With the issuer_name
field meant to include the hostname of the token issuer, the and the optional origin_info
meant to include the hostname of the party issuing the request, note that there is little space left for including personally identifiable information about the user. The place where a unique identifier could fit is in the optional 32-bit redemption_context
field, which is not visible to the token issuer.
Once a supporting client receives a challenge, it initiates a protocol with the issuer (as specified in the issuer_name
field), first by requesting the resource at /.well-known/token-issuer-directory
and then requesting a token be issued. The issuer is not provided with the raw value of the TokenChallenge
issued to the client, but rather with a digest of it, meaning that it does not have access to read what little information can be encoded in the request.

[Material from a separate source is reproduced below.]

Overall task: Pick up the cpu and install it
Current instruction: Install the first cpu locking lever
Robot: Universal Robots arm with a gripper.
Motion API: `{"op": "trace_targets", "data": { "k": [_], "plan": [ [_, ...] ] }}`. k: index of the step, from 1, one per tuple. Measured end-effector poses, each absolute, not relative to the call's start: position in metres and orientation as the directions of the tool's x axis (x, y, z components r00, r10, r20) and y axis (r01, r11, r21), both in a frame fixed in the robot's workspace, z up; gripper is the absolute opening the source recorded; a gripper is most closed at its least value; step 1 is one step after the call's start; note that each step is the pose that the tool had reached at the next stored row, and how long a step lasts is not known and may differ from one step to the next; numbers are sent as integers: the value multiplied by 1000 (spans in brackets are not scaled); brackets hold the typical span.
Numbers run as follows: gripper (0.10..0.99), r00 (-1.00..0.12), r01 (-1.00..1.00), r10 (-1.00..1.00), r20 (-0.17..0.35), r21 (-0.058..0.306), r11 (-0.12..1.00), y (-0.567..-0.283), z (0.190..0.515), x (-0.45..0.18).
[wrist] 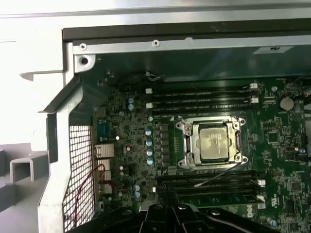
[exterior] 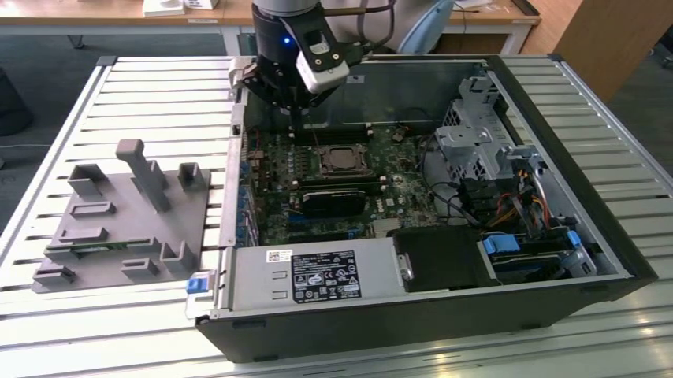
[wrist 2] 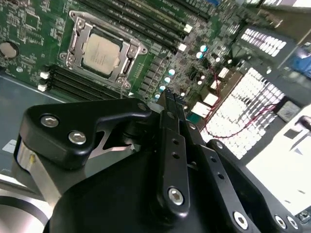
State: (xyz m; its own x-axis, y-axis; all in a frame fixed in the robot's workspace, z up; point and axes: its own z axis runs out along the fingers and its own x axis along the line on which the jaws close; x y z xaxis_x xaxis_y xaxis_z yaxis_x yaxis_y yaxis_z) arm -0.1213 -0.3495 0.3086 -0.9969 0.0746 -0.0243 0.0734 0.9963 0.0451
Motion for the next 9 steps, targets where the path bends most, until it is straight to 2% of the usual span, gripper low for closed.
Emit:
{"op": "trace_targets", "data": {
  "k": [9],
  "plan": [
    [106,-997,73,74,-24,45,996,-327,292,-120]
  ]
}}
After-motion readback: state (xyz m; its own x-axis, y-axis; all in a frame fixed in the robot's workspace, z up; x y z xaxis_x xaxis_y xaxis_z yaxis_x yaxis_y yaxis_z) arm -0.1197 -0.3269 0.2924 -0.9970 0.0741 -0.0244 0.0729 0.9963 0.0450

After receiving a token from the issuer, the client relays this value to the origin that requested it using the standard HTTP Authorization
header, for example, like this: Authorization: PrivateToken token="<base64url encoded data>"
The structure of the token is the following, where Nid
and Nk
are fixed integers depending on the token_type
value:
struct {
uint16_t token_type;
char nonce[32];
char challenge_digest[32];
char token_key_id[Nid];
char authenticator[Nk];
} Token;
The Token structure as shown in the latest draft of the Privacy Pass HTTP authentication scheme, with some changes to the types used to more closely resemble C syntax.

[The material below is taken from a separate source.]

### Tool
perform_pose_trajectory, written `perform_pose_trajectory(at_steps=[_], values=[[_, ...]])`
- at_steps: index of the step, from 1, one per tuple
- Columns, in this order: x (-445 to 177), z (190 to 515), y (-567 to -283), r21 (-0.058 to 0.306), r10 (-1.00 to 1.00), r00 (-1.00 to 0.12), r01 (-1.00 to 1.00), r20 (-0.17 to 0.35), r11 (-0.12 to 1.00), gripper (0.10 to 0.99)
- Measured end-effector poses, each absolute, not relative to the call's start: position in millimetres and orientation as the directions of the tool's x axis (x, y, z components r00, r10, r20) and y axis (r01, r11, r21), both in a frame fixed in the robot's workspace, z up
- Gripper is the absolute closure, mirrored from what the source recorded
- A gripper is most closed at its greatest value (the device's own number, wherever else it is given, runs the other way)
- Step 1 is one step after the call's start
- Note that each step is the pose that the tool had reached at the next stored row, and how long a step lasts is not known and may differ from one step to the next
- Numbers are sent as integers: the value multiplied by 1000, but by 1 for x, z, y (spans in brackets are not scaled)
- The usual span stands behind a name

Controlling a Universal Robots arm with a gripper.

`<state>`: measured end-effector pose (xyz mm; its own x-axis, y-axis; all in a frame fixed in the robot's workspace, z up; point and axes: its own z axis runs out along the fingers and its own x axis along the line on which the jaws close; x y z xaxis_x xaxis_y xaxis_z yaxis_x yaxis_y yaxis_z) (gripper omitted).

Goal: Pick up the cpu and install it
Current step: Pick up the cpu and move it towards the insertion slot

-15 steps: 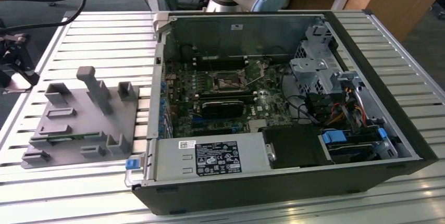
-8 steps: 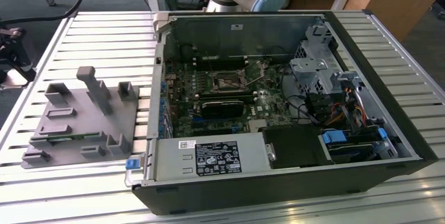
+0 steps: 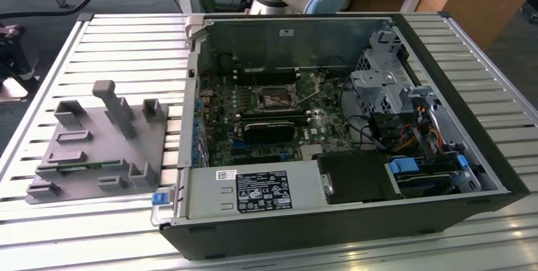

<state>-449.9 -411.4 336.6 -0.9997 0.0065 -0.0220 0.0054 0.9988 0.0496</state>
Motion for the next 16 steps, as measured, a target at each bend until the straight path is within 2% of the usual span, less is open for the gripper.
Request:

The origin requesting the token must verify that the authenticator
field includes a valid signature over the entire value of the token, not including the authenticator
itself (i.e., the first 66 + Nid
bytes) and that the key ID identified by the token_key_id
is valid.
This approach is deceivingly simple and yet tremendously powerful, because it enables providing an often required facility (closing off certain resources to automated requests) in a privacy-friendly manner that does not leak information about the user, and in a way that is also resistant to correlation attacks by the issuer. What is more, by implementing it as a standard using existing authentication mechanisms as building blocks, it is possible to support this feature while providing graceful degradation for clients that do not support the standard.
When and where can I use this?
Although the standard has not been finalised, it is already used in the wild and it can be used right now. Apple announced support for PATs in June last year in iOS 16 and macOS Ventura. It requires, however, being logged in at the device level to iCloud. As the specification is finalised, it is likely that other vendors will include support for the standard.
PATs are already being used by CloudFlare, for example for clients using ‘managed challenges’ or using the Turnstile service. Likewise, the feature is available to Fastly customers.
However, you do not need to entirely rely on a third-party service to use PATs, and we have developed an open source JavaScript library, PrivacyPass, also available on NPM to support issuing PAT challenges and redeeming tokens. The only, but crucial, part missing is the issuer. For this, you’ll need to use an existing open one, like the ones operated by Cloudflare and Fastly, or you can develop your own after gaining access to Apple’s attester service.
How will this not lead more centralisation?
The problem at heart, thwarting automation and automated attacks, is a difficult one to solve anonymously and at scale, and it is not surprising that existing solutions prior to PATs, like CAPTCHA services, require data collection to tell ‘good’ and ‘bad’ users apart. What is perplexing is that a solution that purportedly addresses the issue privately requires a specific brand of devices and being signed in to the vendor’s account.
This is unfortunate but not unsalvageable. For one, the PrivacyPass protocols do not mandate any particular vendor and is intended and easy for several and parties to perform the attestation part.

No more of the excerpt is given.